What’s striking about recent reporting from the English channel is the naked power imbalance between subject and creator
On 10 August 2020, a BBC news team took to the English channel to film a group of refugees attempting to make it across the choppy waters. With cool (or perhaps callous) detachment, the presenter provided a running commentary as the over-crowded dinghy’s passengers decanted water using a plastic container. He shouted a series of questions, pointing his microphone in their direction, before relaying the information back to viewers, concluding ‘they seem to be safe at the moment.’ The journalist revealed how they tried to capture similar footage a few days prior, tracking another group of refugees whose engine failed as it neared Dover. Still, this was not a normal broadcast. It was refugee flight reframed as chilling reality television – an extra shot of drama for viewers sipping their morning coffee.
2020 has not exactly been short on devastating or apocalyptic imagery. A militarised police force and right-wing ‘patriot’ militia terrorise America’s streets; COVID-19 patients gasp for air in hospital wards; at the end of the UK’s recent extreme heat wave, lightning cracked through the sky with the full force of the four horsemen. And yet, in spite of such competition, the BBC report from the channel crossing felt unsettling, even as it was usurped the following day by a Sky News broadcast. Employing a bizarrely cheerful tone, the journalist shouted across the sea to another dinghy, only to be met with the justifiable appeal of ‘please, no camera.’ The wind billowed in the presenter’s hair, the boats appeared to be moving quicker, and the entire shot was deliberately framed by Dover’s white cliffs, an image long weaponised by right-wing, anti-immigration ideologues. The stakes felt higher; the tone manifestly dialed up.
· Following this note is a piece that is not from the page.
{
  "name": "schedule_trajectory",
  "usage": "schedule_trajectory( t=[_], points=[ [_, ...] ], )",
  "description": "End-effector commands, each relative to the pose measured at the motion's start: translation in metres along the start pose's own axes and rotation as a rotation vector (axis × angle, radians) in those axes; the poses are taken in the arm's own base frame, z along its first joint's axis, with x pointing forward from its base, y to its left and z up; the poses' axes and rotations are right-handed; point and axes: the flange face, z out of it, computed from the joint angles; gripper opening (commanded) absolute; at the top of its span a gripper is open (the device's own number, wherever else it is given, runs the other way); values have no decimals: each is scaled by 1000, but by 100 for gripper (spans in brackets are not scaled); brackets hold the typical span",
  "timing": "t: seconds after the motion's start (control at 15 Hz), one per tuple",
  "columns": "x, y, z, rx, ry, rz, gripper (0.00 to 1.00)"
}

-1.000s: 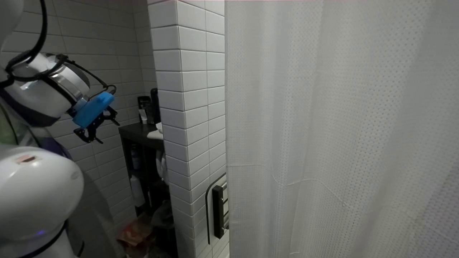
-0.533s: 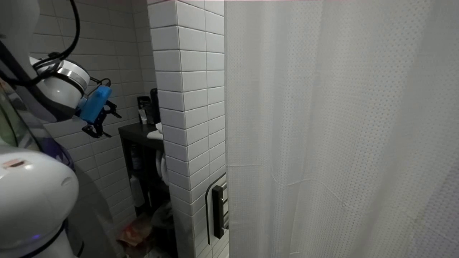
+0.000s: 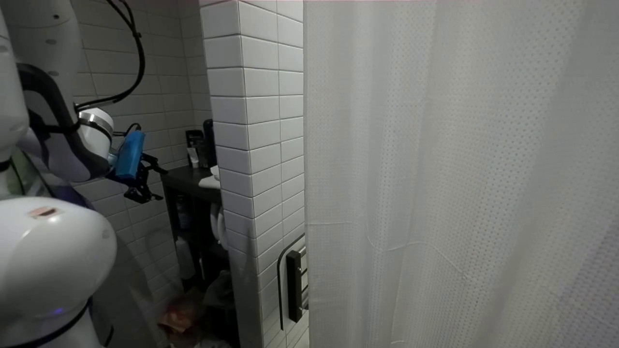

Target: Move the first right bottle from the second shelf to the top shelf

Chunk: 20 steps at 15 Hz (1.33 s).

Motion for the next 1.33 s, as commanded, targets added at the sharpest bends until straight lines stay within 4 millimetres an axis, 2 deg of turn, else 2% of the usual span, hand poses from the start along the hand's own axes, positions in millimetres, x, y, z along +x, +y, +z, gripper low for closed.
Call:
schedule_trajectory(
  t=[0.0, 0.27, 0.4, 0.47, 1.07, 1.27],
  points=[
    [17, -15, 18, -16, -57, -134, 100],
    [24, -33, 30, 1, -104, -237, 100],
    [26, -35, 32, 54, -84, -227, 100],
    [23, -39, 27, 31, -87, -209, 100],
    [24, -38, 30, 42, -88, -218, 100],
    [27, -38, 24, 20, -132, -270, 100]
  ],
)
What’s striking about the two live broadcasts is the near-total and naked power imbalance between subject and creator; two white journalists reporting from the safety of large boats, as the refugees squeeze into tiny dinghies. As viewers, we were told little of their backstories, or of the roiling politics that drove them into those boats – just that they were here, and in reportedly record numbers. These people, each with their own stories and agency were thoroughly ‘othered,’ presented as you might expect by broadcasters perhaps seeking to capitalise on the national mood (indeed, a YouGov survey showed nearly half of the British public expressing little or no sympathy for those seeking asylum across the Dover Straits). The disaster, it turns out, was not the one faced by desperate migrants, nor the Sudanese refugee whose body washed up on Sangatte beach last Wednesday – but the UK as a whole, a sentiment relayed precisely in the language of UK prime minister Boris Johnson, who described the crossings as ‘very bad’ and ‘criminal’.
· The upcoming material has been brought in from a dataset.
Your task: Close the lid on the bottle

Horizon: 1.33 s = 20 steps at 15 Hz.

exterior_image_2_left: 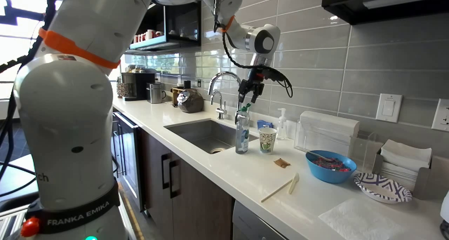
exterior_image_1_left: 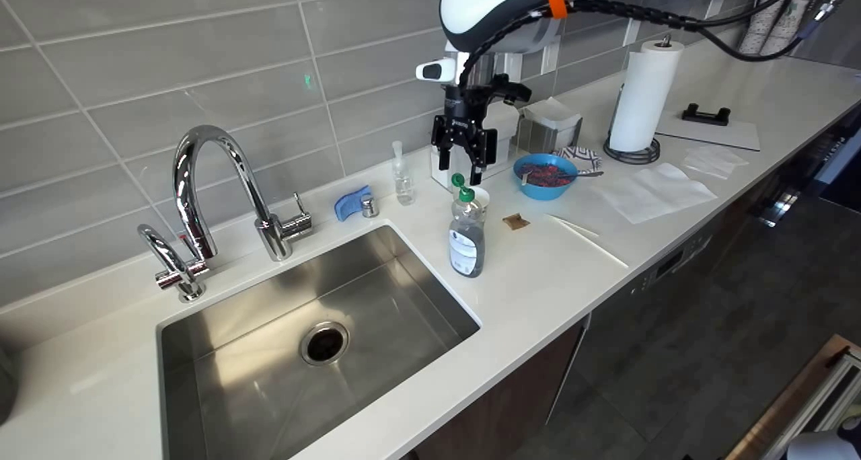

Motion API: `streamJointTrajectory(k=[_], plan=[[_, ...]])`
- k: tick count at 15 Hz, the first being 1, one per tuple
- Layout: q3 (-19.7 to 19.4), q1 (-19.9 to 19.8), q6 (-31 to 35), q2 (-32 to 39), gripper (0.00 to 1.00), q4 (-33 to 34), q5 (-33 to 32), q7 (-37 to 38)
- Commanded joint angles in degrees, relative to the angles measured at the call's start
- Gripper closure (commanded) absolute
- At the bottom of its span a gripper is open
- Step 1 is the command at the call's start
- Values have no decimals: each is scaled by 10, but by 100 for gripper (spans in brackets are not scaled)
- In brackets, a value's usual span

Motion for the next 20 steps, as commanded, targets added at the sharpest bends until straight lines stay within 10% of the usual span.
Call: streamJointTrajectory(k=[1, 20], plan=[[0, 8, 0, 5, 0, 4, -18, 26], [3, 25, 30, -10, 0, -37, -96, 85]])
These reality-TV-inflected news reports – nonconsensual, voyeuristic, ostensibly dispassionate, but certainly not apolitical – are a far cry from media which attempt to engage positively but no less problematically with refugees. Clouds Over Sidra (2015) is a virtual reality film intended to ‘generate greater empathy’ for the Syrian refugee crisis created by Gabo Arora and Chris Milk, in partnership with the UN and Samsung. By presenting a refugee’s perspective at Jordan’s Za’atri Camp in supposedly immersive 360-degree video, the VR film (and many others which come with the promise of ‘empathy’) positioned itself as a technological hack; a tool to experience without directly experiencing lives of often unbearable difficulty. The same rationale courses through Ai Weiwei’s 2017 documentary Human Flow, except it’s not just the film that is a vessel for empathy but the Chinese artist himself (who occupies an outsized and jarring presence in the film’s final cut).
Weirder still is the Australian reality TV show Go Back To Where You Came From (2011-2018), which attempted to place a cohort of non-refugee participants into the shoes of refugees. At one point, the first season asked the group to sail on a boat with limited food rations and no real idea of where they were travelling to. The show is at once surreal, wince-inducing, and, sometimes, revelatory. But the camera is far more focused on the redemptive citizens than the country’s own harsh governmental policies, or even necessarily the refugees themselves. Like Clouds Over Sidra, its first season feels like an opportunity for viewers to contend with their own guilt and shame (this time, channeled through the show’s contestants rather than a VR headset) – another opportunity to ‘do good’ simply by looking, rather than substantive action.
Nonetheless, even these piecemeal enquiries contain none of the barbed flippancy which make the UK’s recent news reports so disheartening. This in itself feels symptomatic of how far the argument has drifted rightwards. The isolationist, reactionary, and racist arguments that Clouds Over Sidra and Human Flow were working to counteract (however clumsily) have been thoroughly subsumed (and normalised) within mainstream discourse over the past five years. As viewers at home chow down on their breakfast cereal, the plight of those fleeing danger and persecution is now dished up as the ultimate life-and-death spectacle.